◆ **SUPPLIED DATA**:

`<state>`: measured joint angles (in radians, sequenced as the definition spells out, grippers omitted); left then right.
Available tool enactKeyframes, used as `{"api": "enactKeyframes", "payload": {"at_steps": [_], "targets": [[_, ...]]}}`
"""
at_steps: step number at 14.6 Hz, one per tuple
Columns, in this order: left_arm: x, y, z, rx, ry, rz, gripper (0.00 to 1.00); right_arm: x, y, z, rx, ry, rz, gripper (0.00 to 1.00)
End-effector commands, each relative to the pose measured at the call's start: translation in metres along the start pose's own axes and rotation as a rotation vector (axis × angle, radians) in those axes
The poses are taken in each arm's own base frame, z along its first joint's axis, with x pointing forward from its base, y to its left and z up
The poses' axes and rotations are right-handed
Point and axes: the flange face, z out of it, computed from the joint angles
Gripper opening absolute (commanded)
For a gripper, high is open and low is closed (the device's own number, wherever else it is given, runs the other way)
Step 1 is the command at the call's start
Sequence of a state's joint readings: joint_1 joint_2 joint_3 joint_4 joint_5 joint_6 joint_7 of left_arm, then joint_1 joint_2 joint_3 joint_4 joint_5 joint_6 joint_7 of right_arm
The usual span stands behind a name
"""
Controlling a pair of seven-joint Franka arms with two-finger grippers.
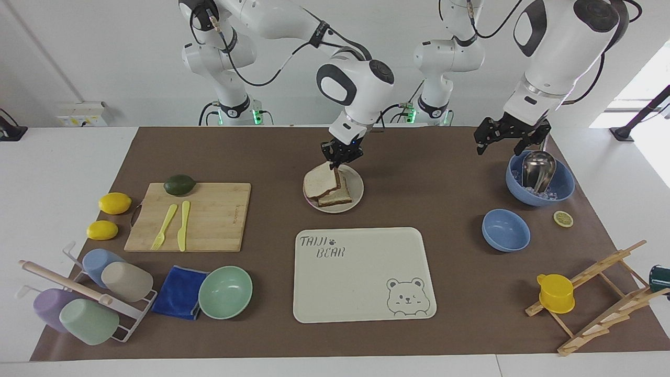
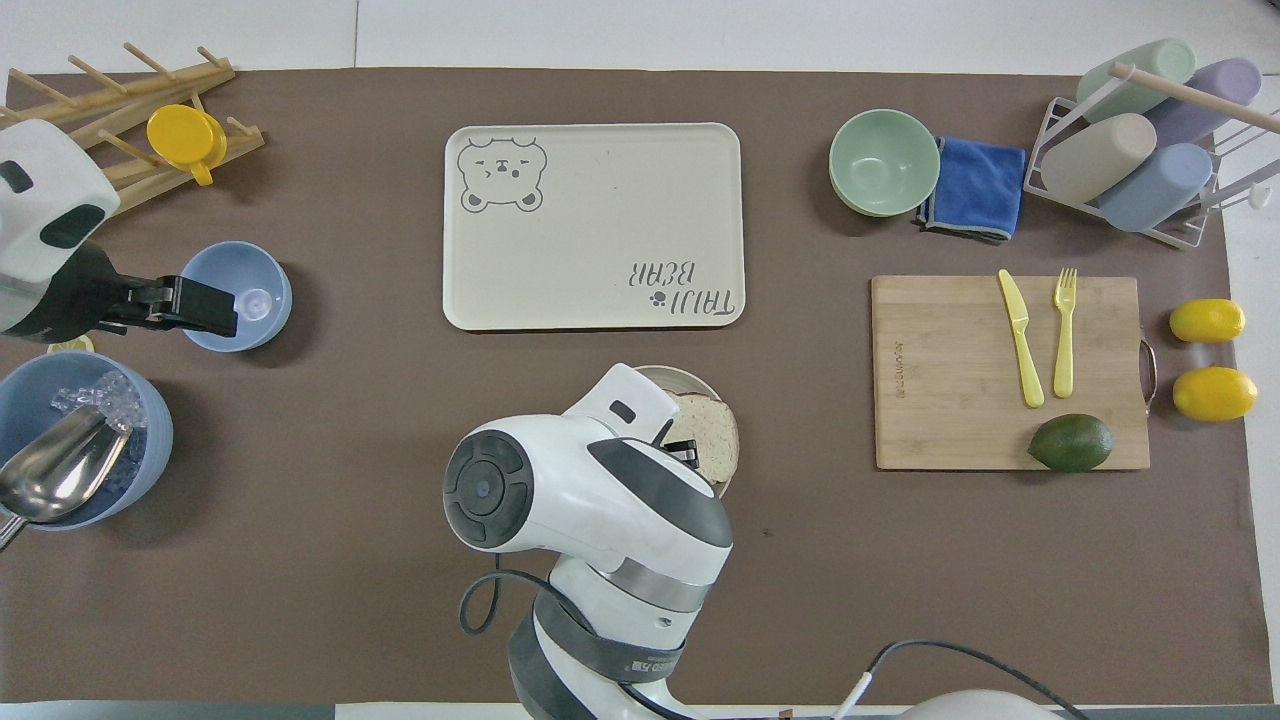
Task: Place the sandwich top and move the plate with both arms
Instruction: 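Carry the bread slice over the plate with the right gripper, then lower the bread onto the egg and open the right gripper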
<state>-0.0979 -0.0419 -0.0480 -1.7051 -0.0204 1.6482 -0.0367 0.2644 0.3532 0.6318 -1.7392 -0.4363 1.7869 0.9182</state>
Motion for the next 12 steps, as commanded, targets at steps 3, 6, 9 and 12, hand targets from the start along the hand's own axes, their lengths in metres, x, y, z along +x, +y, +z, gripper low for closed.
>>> {"api": "enactKeyframes", "payload": {"at_steps": [3,6,9,12], "targets": [[-0.007,-0.003,-0.002,-0.006,-0.004,-0.01,1.0,-0.004,-0.005,0.015,0.054,0.006,0.02,0.0],[-0.007,-0.002,-0.002,-0.006,-0.005,-0.008,1.0,0.0,-0.007,0.014,0.081,0.018,0.034,0.18],[-0.007,-0.002,-0.001,-0.007,-0.007,-0.01,1.0,0.004,-0.014,0.004,0.188,0.01,0.096,0.62],[-0.008,-0.002,-0.002,-0.007,-0.008,-0.01,1.0,0.021,0.007,-0.019,0.216,0.029,0.146,1.0]]}}
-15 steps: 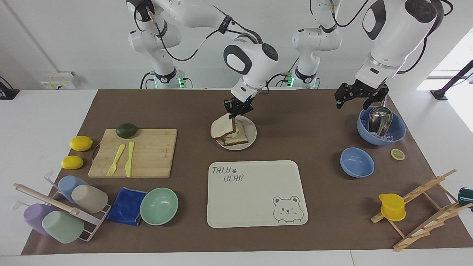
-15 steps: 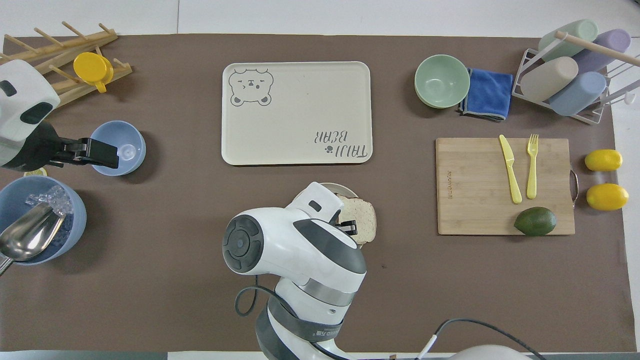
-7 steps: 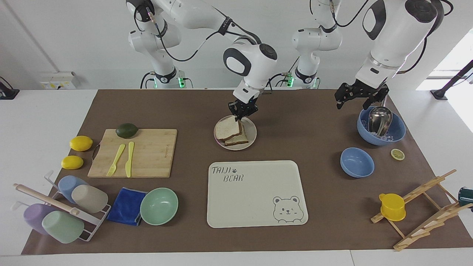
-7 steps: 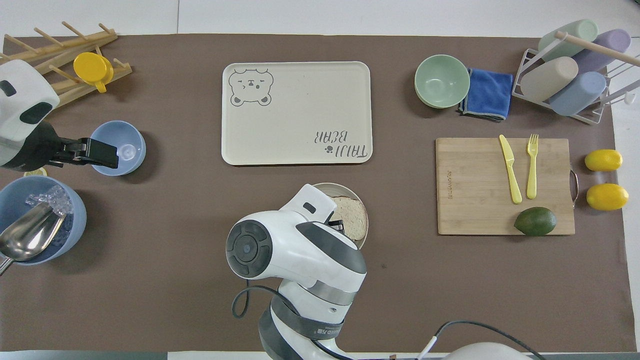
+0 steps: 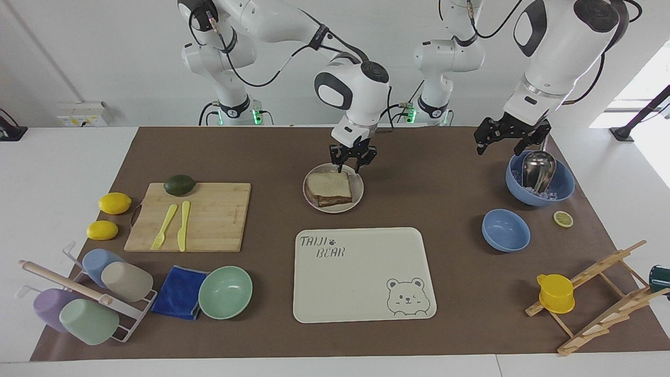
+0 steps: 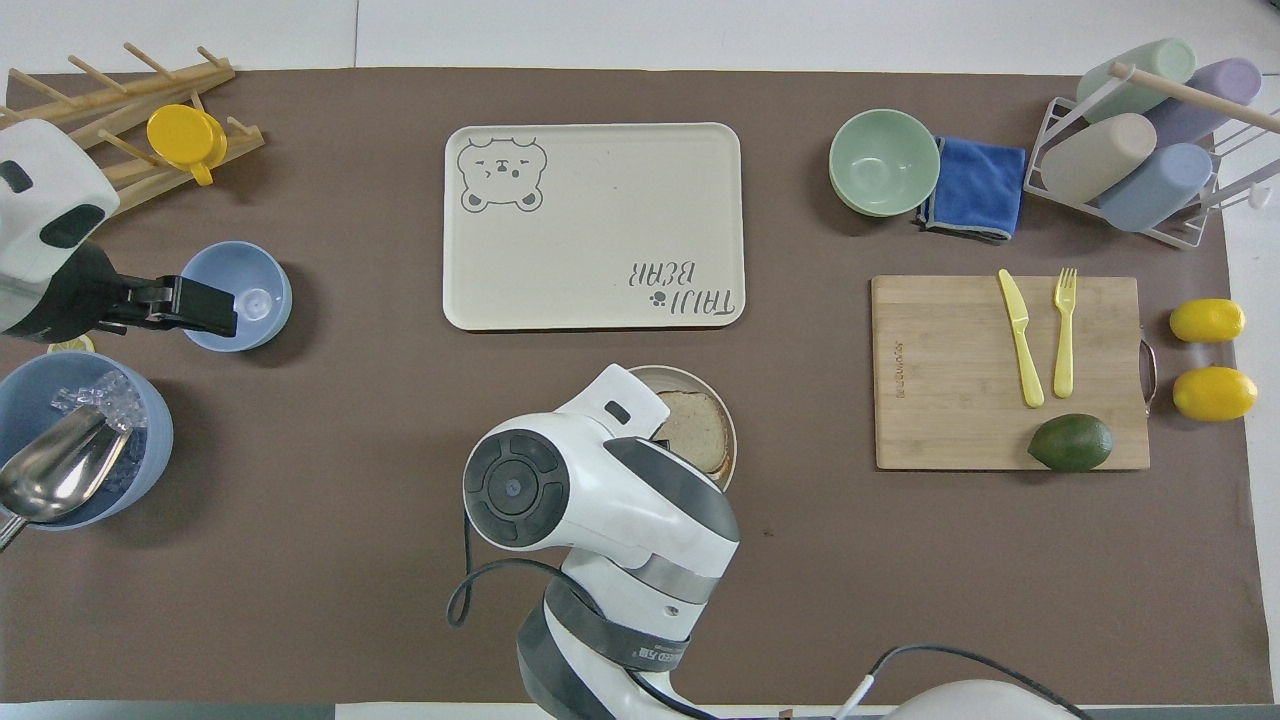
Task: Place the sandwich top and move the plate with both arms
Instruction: 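Lower the bread onto the egg and open the right gripper, then withdraw the right gripper while the left gripper reaches toward the plate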
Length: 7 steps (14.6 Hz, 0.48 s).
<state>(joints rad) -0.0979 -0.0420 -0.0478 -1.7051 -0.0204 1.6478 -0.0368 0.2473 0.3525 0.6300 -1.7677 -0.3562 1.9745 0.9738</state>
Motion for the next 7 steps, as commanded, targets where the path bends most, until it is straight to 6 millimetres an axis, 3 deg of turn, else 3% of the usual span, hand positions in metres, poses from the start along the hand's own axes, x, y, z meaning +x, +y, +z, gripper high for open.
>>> {"api": "enactKeyframes", "payload": {"at_steps": [1,4,7], "targets": [[-0.008,-0.002,-0.001,-0.006,-0.009,-0.01,1.0,0.024,0.023,-0.038,0.068,0.021,0.083,1.0],[-0.008,-0.002,-0.001,-0.006,-0.008,-0.01,1.0,0.058,0.076,-0.083,0.122,-0.015,0.089,1.0],[-0.007,0.0,-0.001,-0.008,0.0,-0.01,1.0,0.089,0.159,-0.117,0.156,-0.063,0.089,1.0]]}}
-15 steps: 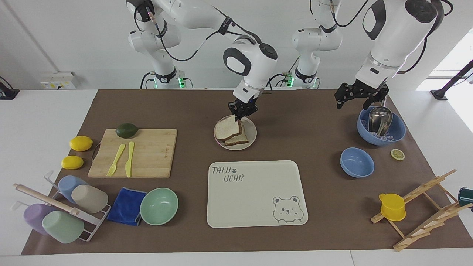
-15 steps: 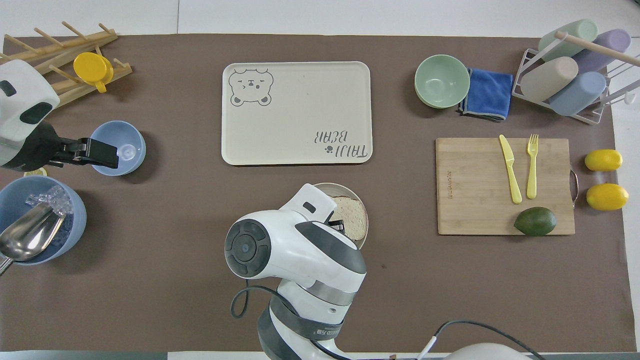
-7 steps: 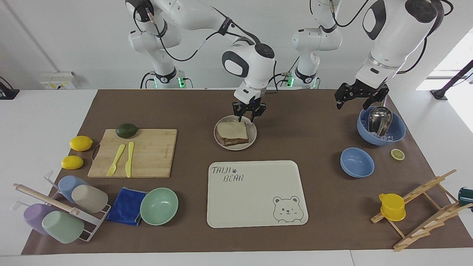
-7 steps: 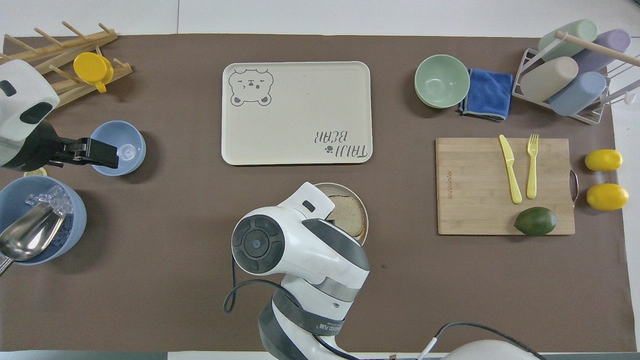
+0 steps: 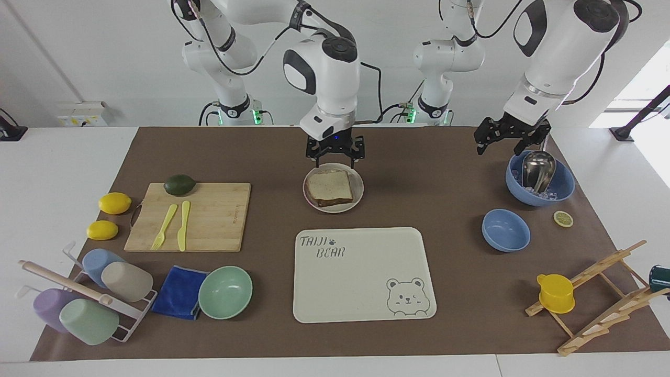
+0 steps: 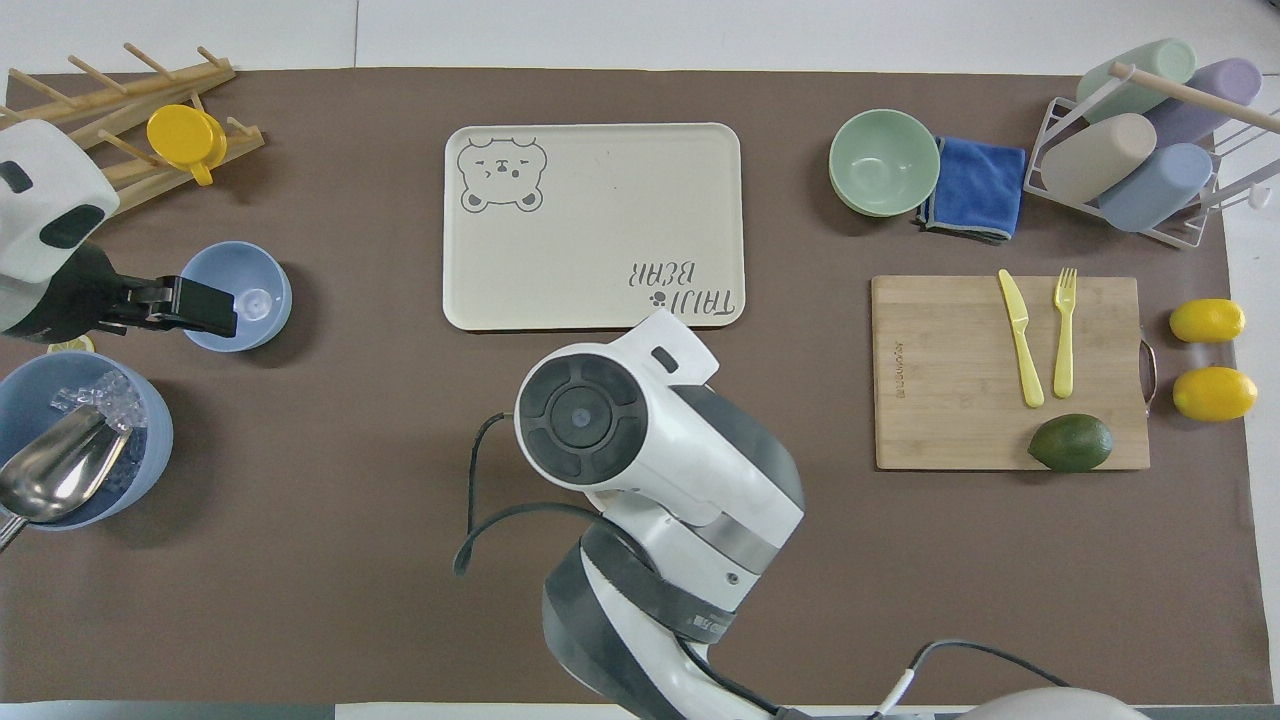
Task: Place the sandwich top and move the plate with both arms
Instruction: 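Withdraw the right gripper while the left gripper reaches toward the plate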
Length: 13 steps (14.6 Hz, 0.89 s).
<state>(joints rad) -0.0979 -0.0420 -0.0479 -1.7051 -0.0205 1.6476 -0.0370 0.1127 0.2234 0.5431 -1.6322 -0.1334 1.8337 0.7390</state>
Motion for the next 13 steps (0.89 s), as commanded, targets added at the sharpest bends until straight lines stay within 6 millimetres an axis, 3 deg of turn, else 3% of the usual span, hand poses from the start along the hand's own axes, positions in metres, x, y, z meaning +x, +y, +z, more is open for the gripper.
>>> {"api": "enactKeyframes", "payload": {"at_steps": [1,3,6,10,13], "targets": [[-0.008,0.004,0.003,-0.01,-0.003,-0.007,1.0,0.026,0.074,-0.038,0.05,-0.041,-0.017,1.0],[-0.01,0.012,0.007,-0.011,-0.001,-0.032,1.0,0.04,0.135,-0.05,0.021,-0.068,-0.06,1.0],[-0.013,0.063,0.026,-0.032,-0.003,-0.043,1.0,0.062,0.224,-0.059,0.006,-0.087,0.001,1.0],[-0.019,0.113,0.054,-0.099,-0.007,-0.045,1.0,0.079,0.317,-0.075,0.014,-0.069,0.047,1.0],[-0.038,0.163,0.102,-0.104,-0.001,-0.026,1.0,0.073,0.353,-0.095,0.021,-0.118,0.012,1.0]]}}
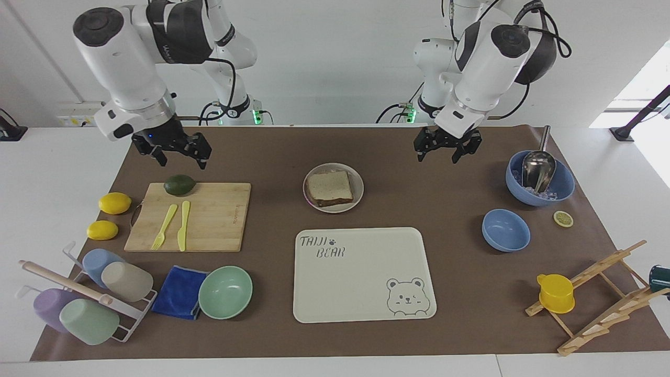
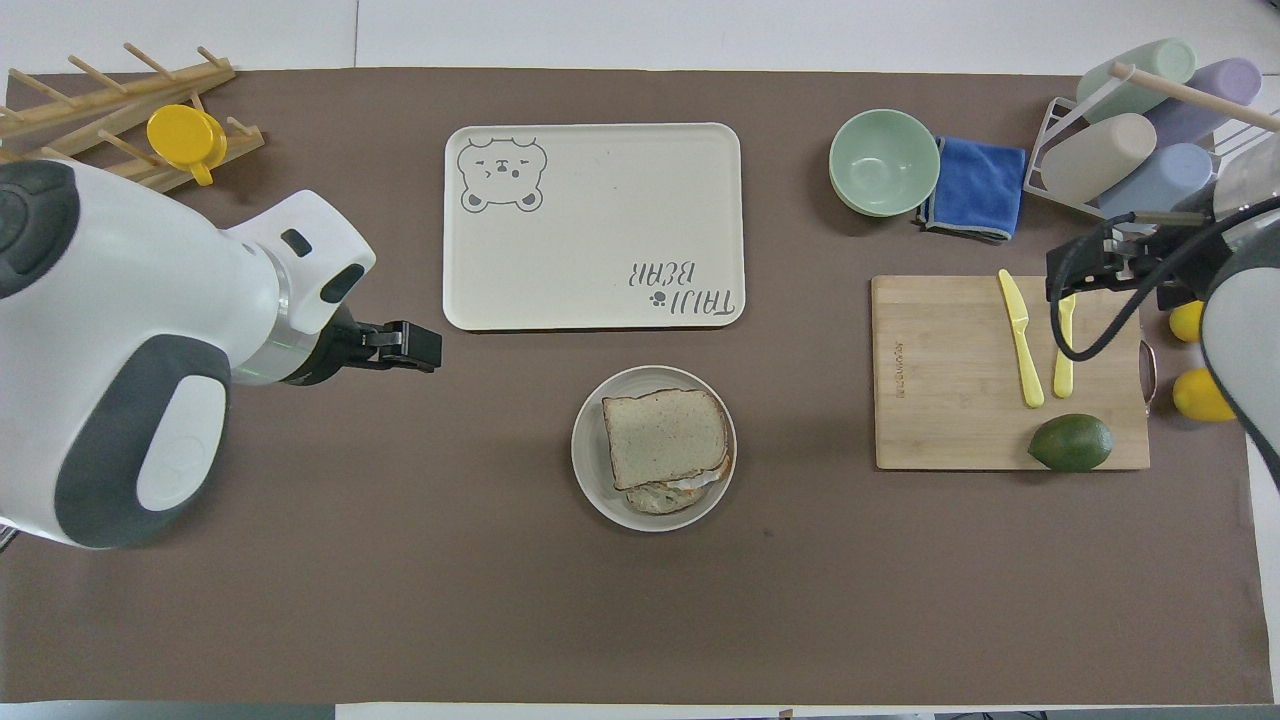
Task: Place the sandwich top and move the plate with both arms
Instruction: 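Withdraw the right gripper while the left gripper reaches toward the plate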
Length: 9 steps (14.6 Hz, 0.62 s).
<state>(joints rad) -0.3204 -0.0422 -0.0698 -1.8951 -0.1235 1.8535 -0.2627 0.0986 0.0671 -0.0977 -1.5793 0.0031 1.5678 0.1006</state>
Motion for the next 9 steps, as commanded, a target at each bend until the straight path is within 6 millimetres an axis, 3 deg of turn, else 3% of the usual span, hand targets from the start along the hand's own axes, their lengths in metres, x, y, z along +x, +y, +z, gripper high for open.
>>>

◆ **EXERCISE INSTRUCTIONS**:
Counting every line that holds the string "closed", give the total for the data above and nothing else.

◆ **TASK OUTPUT**:
2